Sequentially append an arbitrary number of heaps.

O(m), where m is the length of the input list.

>>> appends [the, quick, fox]
fromList [('t',0),('h',1),('e',2),('q',0),('u',1),('i',2),('c',3),('k',4),('f',0),('o',1),('x',2)]

toList (appends xss) == concatMap toList xss

Prepend a key-value pair to the beginning of a Heap.

O(1).

>>> cons 'a' 0 fox
fromList [('a',0),('f',0),('o',1),('x',2)]

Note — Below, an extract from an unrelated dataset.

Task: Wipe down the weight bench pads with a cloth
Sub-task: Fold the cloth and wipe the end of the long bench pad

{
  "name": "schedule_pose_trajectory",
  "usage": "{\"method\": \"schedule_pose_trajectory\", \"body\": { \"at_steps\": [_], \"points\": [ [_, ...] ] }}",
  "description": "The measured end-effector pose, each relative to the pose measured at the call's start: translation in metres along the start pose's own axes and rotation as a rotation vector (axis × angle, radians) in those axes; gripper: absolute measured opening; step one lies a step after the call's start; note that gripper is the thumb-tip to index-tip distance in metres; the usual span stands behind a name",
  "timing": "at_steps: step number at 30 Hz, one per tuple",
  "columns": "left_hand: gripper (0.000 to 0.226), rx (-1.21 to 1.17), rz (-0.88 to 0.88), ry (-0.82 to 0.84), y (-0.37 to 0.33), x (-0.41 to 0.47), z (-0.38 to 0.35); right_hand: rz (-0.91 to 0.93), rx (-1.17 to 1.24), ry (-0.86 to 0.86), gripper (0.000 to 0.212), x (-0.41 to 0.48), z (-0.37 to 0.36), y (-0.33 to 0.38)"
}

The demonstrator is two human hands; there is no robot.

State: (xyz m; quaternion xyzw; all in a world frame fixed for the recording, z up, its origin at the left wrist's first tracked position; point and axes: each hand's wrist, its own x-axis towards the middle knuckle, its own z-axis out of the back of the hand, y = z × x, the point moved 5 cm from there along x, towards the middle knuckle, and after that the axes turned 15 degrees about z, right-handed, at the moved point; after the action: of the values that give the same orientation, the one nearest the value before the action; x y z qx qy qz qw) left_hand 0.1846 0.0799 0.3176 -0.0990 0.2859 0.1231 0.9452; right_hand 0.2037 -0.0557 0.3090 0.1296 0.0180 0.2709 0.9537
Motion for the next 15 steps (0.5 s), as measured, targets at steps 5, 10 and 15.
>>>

toList (cons k v xs) == (k, v) : toList xs

Append a key-value pair to the end of a Heap.

O(1).

>>> snoc fox 'y' 0
fromList [('f',0),('o',1),('x',2),('y',0)]

toList (snoc xs k v) == toList xs ++ [(k, v)]

View of the minimum key of a heap, split out from everything occurring to its left and to its right in the sequence.

Split the Heap at the leftmost occurrence of the smallest key contained in the Heap.

When the Heap is empty, O(1). When the Heap is not empty, finding the key and value is O(1), and evaluating the remainder of the heap to the left or right of the key-value pair is amortized O(log n).

>>> minView empty
EmptyView

>>> minView the
MinView (fromList [('t',0),('h',1)]) 'e' 2 (fromList [])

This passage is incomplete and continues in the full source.